Dangerosity is determined by four key factors: defensive pressure, offensive pressure, zone of play and the player’s speed and dribble.
Defensive pressure is assessed based on the number of defenders within a 5-foot radius of the player with the ball, as well as the number of players who are positioned in front of the player relative to the hoop. Offensive pressure considers the spatial area between players from each team. Zone of play takes into account the player’s position relative to the and “fast-ness” considers the speed and dribble used by the player.
Variables used for this analysis are explained in Table 1.

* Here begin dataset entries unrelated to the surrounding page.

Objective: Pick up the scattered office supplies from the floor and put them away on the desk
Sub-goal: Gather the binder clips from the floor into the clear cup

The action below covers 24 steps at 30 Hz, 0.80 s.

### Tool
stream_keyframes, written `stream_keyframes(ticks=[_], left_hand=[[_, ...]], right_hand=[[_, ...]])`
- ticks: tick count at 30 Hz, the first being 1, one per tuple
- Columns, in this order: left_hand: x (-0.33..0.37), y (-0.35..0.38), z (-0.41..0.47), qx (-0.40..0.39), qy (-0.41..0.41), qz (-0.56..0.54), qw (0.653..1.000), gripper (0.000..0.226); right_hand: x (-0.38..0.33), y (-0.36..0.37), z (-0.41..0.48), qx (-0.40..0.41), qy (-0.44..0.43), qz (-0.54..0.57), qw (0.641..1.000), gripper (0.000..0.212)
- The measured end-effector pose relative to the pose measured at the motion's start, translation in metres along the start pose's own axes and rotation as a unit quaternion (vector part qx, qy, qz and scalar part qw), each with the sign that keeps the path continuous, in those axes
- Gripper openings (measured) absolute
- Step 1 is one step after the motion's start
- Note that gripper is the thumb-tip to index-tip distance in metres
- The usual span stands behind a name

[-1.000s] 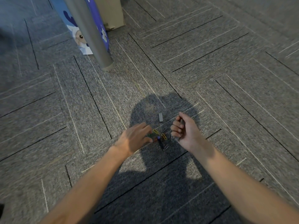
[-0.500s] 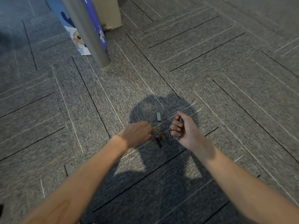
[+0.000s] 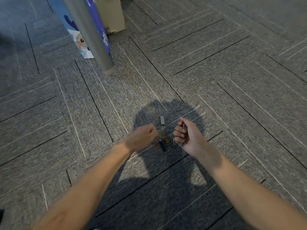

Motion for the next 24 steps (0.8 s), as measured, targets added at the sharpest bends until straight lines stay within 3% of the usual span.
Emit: stream_keyframes(ticks=[1,2,4,6,7,10,11,12,13,14,15,16,17,18,20,22,23,24], left_hand=[[0.003,0.0,-0.004,0.007,-0.011,-0.175,0.984,0.026],[0.004,0.002,-0.007,0.019,-0.012,-0.356,0.934,0.024],[0.007,0.003,-0.008,0.056,-0.015,-0.607,0.792,0.017],[0.011,0.005,-0.007,0.091,-0.022,-0.713,0.695,0.018],[0.015,0.005,-0.008,0.103,-0.021,-0.739,0.665,0.02],[0.015,0.008,-0.006,0.141,-0.032,-0.766,0.626,0.029],[0.013,0.009,-0.006,0.137,-0.042,-0.767,0.625,0.035],[0.009,0.01,-0.005,0.137,-0.056,-0.739,0.658,0.04],[0.003,0.01,-0.004,0.143,-0.066,-0.666,0.729,0.043],[-0.003,0.01,-0.004,0.156,-0.072,-0.532,0.829,0.044],[-0.008,0.008,-0.003,0.168,-0.066,-0.347,0.92,0.043],[-0.012,0.006,-0.001,0.171,-0.045,-0.153,0.972,0.042],[-0.015,0.006,0.002,0.158,-0.023,0.005,0.987,0.038],[-0.018,0.005,0.003,0.135,-0.012,0.108,0.985,0.034],[-0.022,0.0,0.006,0.084,-0.005,0.21,0.974,0.029],[-0.021,-0.003,0.009,0.046,0.018,0.292,0.955,0.03],[-0.019,-0.003,0.01,0.036,0.032,0.332,0.942,0.031],[-0.016,-0.001,0.012,0.031,0.048,0.366,0.929,0.032]], right_hand=[[0.0,0.0,-0.001,-0.002,0.002,0.02,1.0,0.034],[0.001,0.001,-0.001,-0.007,0.003,0.045,0.999,0.034],[0.002,0.004,-0.004,-0.024,0.001,0.103,0.994,0.035],[0.004,0.008,-0.007,-0.035,-0.007,0.157,0.987,0.036],[0.005,0.01,-0.01,-0.034,-0.009,0.181,0.983,0.037],[0.014,0.014,-0.013,-0.011,-0.021,0.255,0.967,0.041],[0.016,0.013,-0.012,-0.006,-0.028,0.271,0.962,0.041],[0.018,0.012,-0.012,-0.004,-0.032,0.269,0.962,0.041],[0.018,0.009,-0.011,0.002,-0.036,0.242,0.97,0.04],[0.017,0.005,-0.01,0.015,-0.042,0.182,0.982,0.04],[0.014,-0.001,-0.01,0.036,-0.061,0.077,0.995,0.04],[0.007,-0.006,-0.01,0.056,-0.098,-0.067,0.991,0.041],[-0.002,-0.008,-0.01,0.064,-0.148,-0.23,0.96,0.043],[-0.01,-0.008,-0.008,0.056,-0.2,-0.386,0.899,0.044],[-0.018,0.0,-0.002,-0.002,-0.268,-0.639,0.721,0.043],[-0.017,0.005,0.005,-0.057,-0.274,-0.81,0.516,0.043],[-0.016,0.005,0.008,-0.077,-0.269,-0.856,0.434,0.046],[-0.015,0.005,0.011,-0.091,-0.261,-0.884,0.376,0.051]])
Point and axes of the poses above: each hand's wrist, its own z-axis towards the middle knuckle, its own y-axis out of the palm, x = y × z, the point moved 5 cm from there along z, towards the middle knuckle, and after that the axes turned 6 degrees about z, right-handed, at the moved point
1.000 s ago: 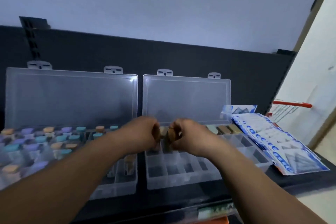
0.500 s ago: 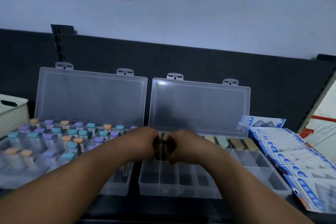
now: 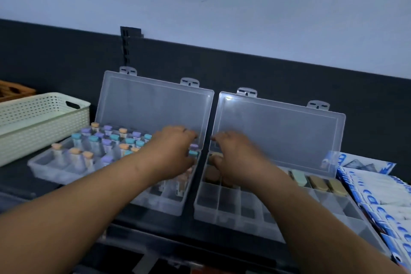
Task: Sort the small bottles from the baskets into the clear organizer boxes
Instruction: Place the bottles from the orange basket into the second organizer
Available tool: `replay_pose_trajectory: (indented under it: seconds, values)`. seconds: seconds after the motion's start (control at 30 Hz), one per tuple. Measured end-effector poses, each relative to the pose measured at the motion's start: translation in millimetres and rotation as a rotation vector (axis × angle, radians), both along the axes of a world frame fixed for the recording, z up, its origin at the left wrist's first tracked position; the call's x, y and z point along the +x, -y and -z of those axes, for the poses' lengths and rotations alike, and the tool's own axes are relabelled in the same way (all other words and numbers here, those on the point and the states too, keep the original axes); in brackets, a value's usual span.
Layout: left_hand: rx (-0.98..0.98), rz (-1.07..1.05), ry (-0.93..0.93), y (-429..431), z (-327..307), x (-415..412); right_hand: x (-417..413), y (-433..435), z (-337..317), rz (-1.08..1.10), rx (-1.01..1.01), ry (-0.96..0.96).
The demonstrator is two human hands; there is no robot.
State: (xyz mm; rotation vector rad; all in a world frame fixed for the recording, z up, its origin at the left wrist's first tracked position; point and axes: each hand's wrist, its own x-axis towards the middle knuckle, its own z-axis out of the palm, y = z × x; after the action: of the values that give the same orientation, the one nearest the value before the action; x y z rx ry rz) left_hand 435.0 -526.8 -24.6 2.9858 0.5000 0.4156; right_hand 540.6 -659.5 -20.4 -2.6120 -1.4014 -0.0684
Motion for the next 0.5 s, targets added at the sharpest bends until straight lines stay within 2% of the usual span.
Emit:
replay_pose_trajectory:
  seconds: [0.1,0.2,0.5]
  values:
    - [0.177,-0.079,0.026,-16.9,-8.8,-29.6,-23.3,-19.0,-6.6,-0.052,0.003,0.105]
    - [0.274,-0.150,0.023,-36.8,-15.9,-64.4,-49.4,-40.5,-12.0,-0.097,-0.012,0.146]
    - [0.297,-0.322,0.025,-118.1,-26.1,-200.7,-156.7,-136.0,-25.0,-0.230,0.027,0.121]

| Variable | Description |
|---|---|
| id_play | Unique IDs of all plays |
| dribble | 0 or 1 indicator if player has used their dribble |
| player_id | Labels the ball, the player with the ball, the |
| other 4 attacking players, and the 5 defenders | |
| x | X coordinate in feet |
| y | Y coordinate in feet |
| eed | Speed of player with ball in feet per second |
| team | Offense or defense |
| distance_from_on_ball* | Distance between a player and player with the ball |
| angle_from_hoop* | Angle between a player, centre of hoop and player with the ball |
| chull_area* | Area of play by offence or defense team |
| distance_to_hoop* | Distance from player with the ball to the hoop |
| fast* | 0.5 if player has used dribble and speed > 10ft/s. 0 otherwise |
We start by importing our data from the dataset provided and create custom functions to avoid repeated lines of code.
# Import data ----
nba <- read.csv('AT2_nba_data.csv', stringsAsFactors = F)
# Functions -----
def_angle <- function(x1,y1,x2,y2) {
d1 <- sqrt((x1 - x2)^2 + (y1 - y2)^2) # distance 1
d2 <- sqrt((x1 - 5.25)^2 + (y1 - 25)^2) # distance 2
d3 <- sqrt((x2 - 5.25)^2 + (y2 - 25)^2) # distance 3
angle = acos((d1^2 + d2^2 - d3^2) / (2*d1*d2)) * (180/pi) # cosine formula to get angle
return(angle)
}
def_chull_area <- function(x,y) {
chull_rows <- chull(x,y) # get convex hull
chull_data <- cbind(x[chull_rows], y[chull_rows]) # get coordinates
area <- areapl(chull_data) # get area within convex hull
return(area)
}
def_distance <- function(x1,y1, x2, y2) {
dist <- sqrt((x1 - x2)^2 + (y1 - y2)^2) # ecludian distance formula
return(dist)
}
Next, we want to get a visualization of the locations of all players and the ball, overlaid on the court.
# Plot play ----
# The plays in the dataset
unique(nba$id_play)
court <- ggplot() +
# court
geom_rect(aes(xmin = 0, xmax = 94, ymin = 0, ymax = 50), alpha = 0, col = 'black')+
geom_rect(aes(xmin = 0, xmax = 19, ymin = 19, ymax = 31), alpha = 0, col = 'black')+
geom_rect(aes(xmin = 0, xmax = 19, ymin = 17, ymax = 33), alpha = 0, col = 'black')+
geom_segment(x=47,xend=47,y=0,yend=50) +
geom_segment(x=4,xend=4,y=22,yend=28) +
geom_circle(aes(x0=5.25, y0=25, r=0.75)) +
geom_circle(aes(x0=47, y0=25, r=6)) +
geom_circle(aes(x0=19, y0=25, r=6)) +
geom_segment(aes(y = 3, x = 0, yend = 3, xend = 14)) + #Left
geom_segment(aes(y = 47, x = 0, yend = 47, xend = 14)) + #Right
geom_curve(aes(y = 3, x = 14, yend = 47, xend = 14), curvature = .75,
angle = 90) + #Curve +
#looks
theme_bw() +
coord_equal() +
ggtitle(plot_play)
# Plot a single play:
plot_play <- 993980
court +
#players
geom_point(data = subset(nba, id_play == plot_play),
aes(x = x, y = y, col = team), size = 2)
Defensive pressure is assessed by considering both the number of defenders positioned in front of the player with the ball and the proximity of each defender to that player.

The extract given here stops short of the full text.